Now that I have a blog where I can write what I want, when I want, I have the luxury of revisiting some good and bad ideas. In this post, I will revisit a really pernicious idea that appeared about a month ago in The New Republic. You see, the odd thing about our culture is that it is so attached to the present moment that anything that happened or was written about a month ago tends to disappear in the ether. But this editorial was so outrageous that it still annoys me, and I want to explain why.
In an editorial called “Making the Grade: The Case Against Tenure in Public Schools,” the editors argued that it was a fine idea to remove any job protections from public school teachers because they don’t need them. In making this assertion, the editors of this once-liberal magazine were giving support to the far-right Virginia legislature, which was at that moment not only trying to strip teachers of tenure but to require women to have “a trans-vaginal ultrasound before having an abortion.” The editorial of course condemned the latter as harsh, but thought that the far-right effort to remove job protection from public school teachers as a “halfway decent idea.” Indeed, the editorial went on to decry teacher tenure as “the least sane element” in our country’s education system.
The editorial claimed that after a few years, teachers get job protection that “makes it extremely difficult to fire them for the rest of their careers.” The source of this claim is the conservative National Council on Teacher Quality. TNR goes on to say that university professors deserve tenure because they are “our country’s idea factories,” so they must be free to explore unpopular ideas and to be protected from “ideological or intellectual retribution.”

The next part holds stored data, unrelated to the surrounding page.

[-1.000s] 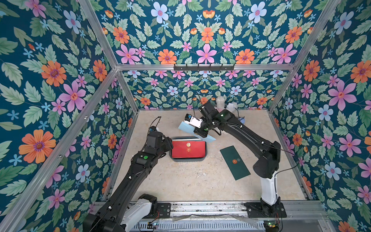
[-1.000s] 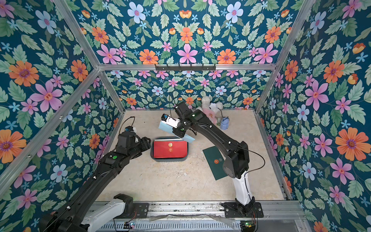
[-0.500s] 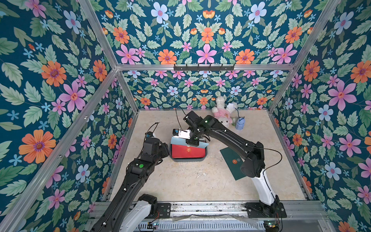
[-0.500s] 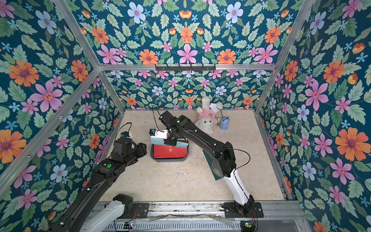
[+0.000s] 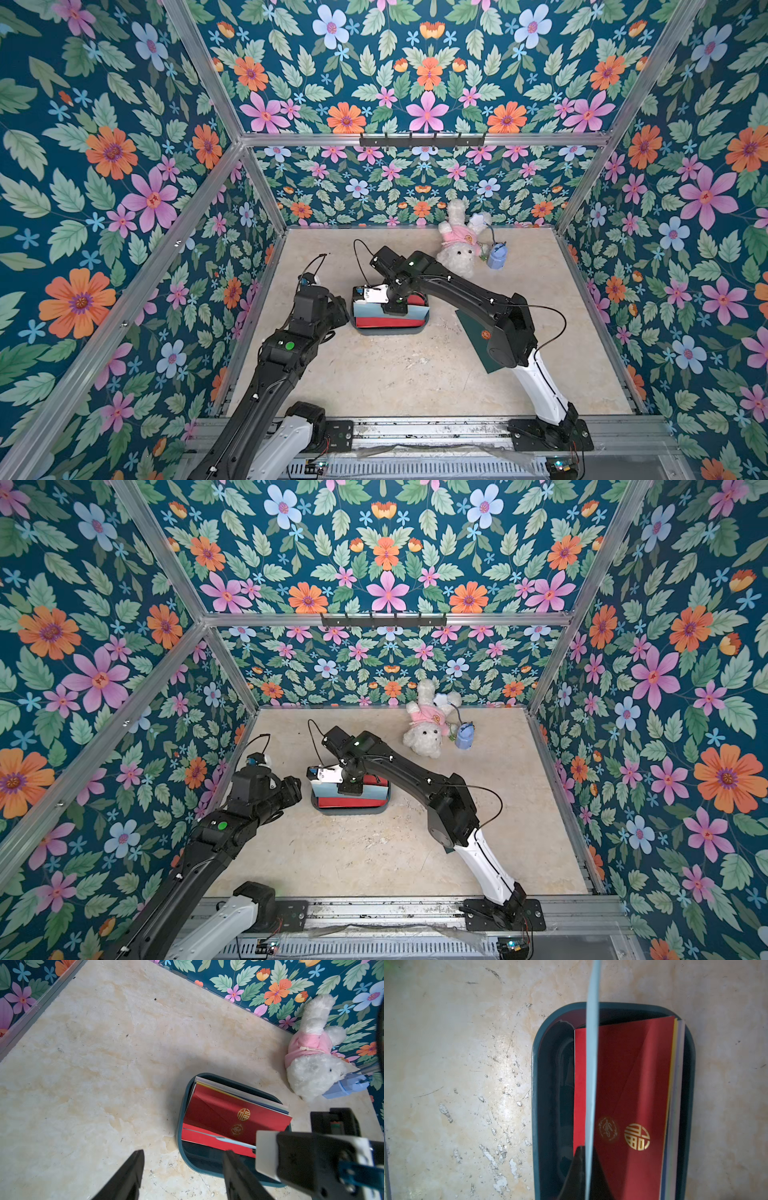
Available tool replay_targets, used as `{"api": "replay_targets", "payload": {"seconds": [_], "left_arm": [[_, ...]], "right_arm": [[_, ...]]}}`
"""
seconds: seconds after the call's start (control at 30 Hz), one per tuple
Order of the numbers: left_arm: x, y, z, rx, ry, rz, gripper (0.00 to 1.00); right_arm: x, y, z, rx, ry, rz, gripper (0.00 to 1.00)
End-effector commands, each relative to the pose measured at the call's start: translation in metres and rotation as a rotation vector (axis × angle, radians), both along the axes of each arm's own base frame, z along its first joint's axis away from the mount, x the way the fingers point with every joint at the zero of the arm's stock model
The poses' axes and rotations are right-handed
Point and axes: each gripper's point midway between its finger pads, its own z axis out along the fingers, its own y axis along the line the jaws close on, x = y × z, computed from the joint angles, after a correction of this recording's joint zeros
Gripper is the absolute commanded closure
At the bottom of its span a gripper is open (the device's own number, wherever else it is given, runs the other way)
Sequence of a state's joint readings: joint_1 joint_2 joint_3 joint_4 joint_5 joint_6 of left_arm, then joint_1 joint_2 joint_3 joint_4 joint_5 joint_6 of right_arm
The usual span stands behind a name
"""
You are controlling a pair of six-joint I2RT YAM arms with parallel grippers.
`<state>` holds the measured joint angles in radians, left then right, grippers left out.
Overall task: Put the sealed envelopes into the storage box
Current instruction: Place the envelope in the storage box.
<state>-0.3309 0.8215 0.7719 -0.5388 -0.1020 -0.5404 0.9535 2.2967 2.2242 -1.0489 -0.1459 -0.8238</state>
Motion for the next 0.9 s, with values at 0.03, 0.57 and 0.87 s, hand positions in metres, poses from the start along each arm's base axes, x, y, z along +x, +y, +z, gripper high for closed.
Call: {"api": "replay_targets", "payload": {"seconds": [0.03, 0.57, 0.87], "left_arm": [[0.000, 0.000, -0.003, 0.014, 0.010, -0.007, 0.34], [-0.001, -0.001, -0.006, 0.011, 0.012, -0.015, 0.33], [-0.001, -0.001, -0.007, 0.015, 0.015, -0.015, 0.33]], "right_arm": [[0.007, 0.002, -0.008, -0.022, -0.046, -0.022, 0.88], [0.015, 0.001, 0.001, 0.014, -0.066, -0.041, 1.00], [0.002, 0.006, 0.022, 0.049, -0.044, 0.023, 1.00]]}}
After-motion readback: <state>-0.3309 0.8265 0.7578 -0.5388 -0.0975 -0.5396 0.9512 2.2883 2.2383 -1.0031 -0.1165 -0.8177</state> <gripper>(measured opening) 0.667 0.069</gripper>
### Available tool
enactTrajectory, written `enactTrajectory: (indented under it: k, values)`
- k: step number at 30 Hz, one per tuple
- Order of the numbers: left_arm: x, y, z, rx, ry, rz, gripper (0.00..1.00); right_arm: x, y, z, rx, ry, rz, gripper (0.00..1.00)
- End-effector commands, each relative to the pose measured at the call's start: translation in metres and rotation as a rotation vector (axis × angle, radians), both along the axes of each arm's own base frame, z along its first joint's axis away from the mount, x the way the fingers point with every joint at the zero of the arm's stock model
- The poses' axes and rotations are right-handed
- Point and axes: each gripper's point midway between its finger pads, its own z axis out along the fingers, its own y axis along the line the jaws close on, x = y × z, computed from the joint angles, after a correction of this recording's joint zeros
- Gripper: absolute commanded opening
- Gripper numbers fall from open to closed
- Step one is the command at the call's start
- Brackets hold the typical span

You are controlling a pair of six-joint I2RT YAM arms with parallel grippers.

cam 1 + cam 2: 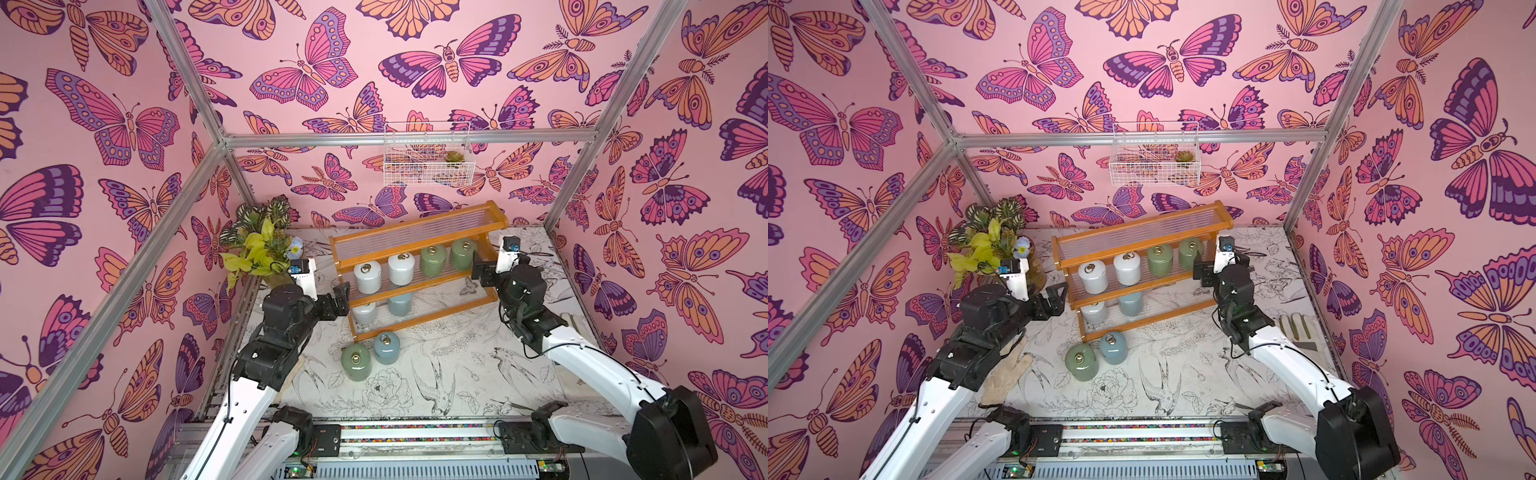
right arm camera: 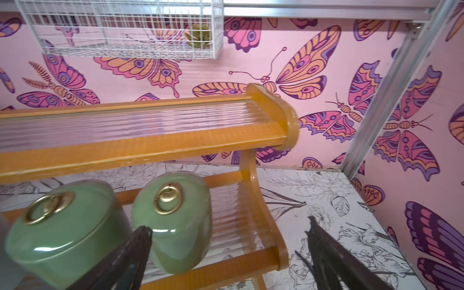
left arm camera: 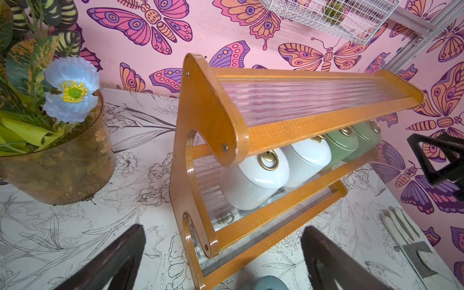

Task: Remove the tea canisters from the shelf
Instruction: Pick up the tea canister from the shelf.

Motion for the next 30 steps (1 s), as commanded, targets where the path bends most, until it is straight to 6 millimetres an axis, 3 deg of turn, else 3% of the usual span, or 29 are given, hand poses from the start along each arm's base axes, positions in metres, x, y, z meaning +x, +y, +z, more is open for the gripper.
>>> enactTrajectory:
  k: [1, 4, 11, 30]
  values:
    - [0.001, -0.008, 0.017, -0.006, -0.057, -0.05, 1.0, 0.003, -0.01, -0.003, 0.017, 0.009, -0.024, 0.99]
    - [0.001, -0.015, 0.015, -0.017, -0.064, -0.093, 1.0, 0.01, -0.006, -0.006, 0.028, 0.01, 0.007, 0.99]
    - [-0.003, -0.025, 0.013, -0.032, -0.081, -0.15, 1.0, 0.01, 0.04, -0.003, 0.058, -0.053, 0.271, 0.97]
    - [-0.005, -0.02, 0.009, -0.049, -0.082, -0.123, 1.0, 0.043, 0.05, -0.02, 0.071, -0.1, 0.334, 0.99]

By contrast, the editorial maintains, K-12 teachers need no such protection. They don’t create ideas, they don’t delve into controversial subjects. Their job is so important that they should be fired if they aren’t doing it right (let us assume for the moment that “doing their best work at all times” in Virginia means teaching what the Virginia legislature wants to hear and not teaching what it finds abominable).
The Virginia bill was not perfect, sniffed the editors, because “it allowed teachers to be fired for any reason,” and predictably those darn Democrats, so “beholden to teachers’ union,” were able to block the measure. So, for the moment, until Virginia elects a few more conservative Republicans, Virginia teachers still have tenure. The editorial, sorry to see their position embraced mostly by far-right Republicans like Rick Santorum and Chris Christie, called on President Obama to join them in calling for an end to tenure for public school teachers.
What’s wrong with this argument? First of all, tenure for teachers is not lifetime tenure. It is not analogous to the job protection enjoyed by lifetime professors, which is almost beyond challenge. Teacher tenure means the right to due process, nothing more, nothing less. After a teacher has served satisfactorily for a period of years, depending on state law, an administrator decides whether the teacher should receive the right to due process. If administrators are awarding due process to incompetent teachers, then we have an administrator problem.
Once a teacher has the right to due process, she cannot be fired capriciously. She is entitled to a hearing before an impartial administrator, where facts are presented about her performance. If the arbitrator agrees that she should be fired, she is fired. There is nothing comparable in higher education, where tenure means lifetime job protection.
Is there too little turnover of teachers? Not at all. Some 40% or more of those who enter the teaching profession are gone within the first five years. No other profession has the same degree of turnover. Some were fired; some left. That suggests to me that we don’t do nearly enough to support teachers and help them get better at their job.
But why do teachers need due process rights? Are they merely transmitters of information or do they too deal in ideas? I would argue that teachers must be free to teach and students must be free to learn. In the states trying so hard to eliminate teacher tenure–and in those that long ago succeeded–teachers put their jobs in peril if they teach about evolution, abortion, global warming, or many of the other hot-button issues of the day. If they teach a book that offends community values (and the American Library Association has a list of the 100 most-challenged books of the year, which includes Harry Potter books), they can be fired.
The New Republic should be pleased with the law pleased by the law passed recently in Louisiana. Bobby Jindal’s Legislature stripped tenure from the state’s teachers. It is odd to see a once-liberal magazine echoing the principles of the far right. And disheartening to hear the claim that public school teachers need no academic freedom.
An editorial like this one is symbolic of the collapse of the liberal center.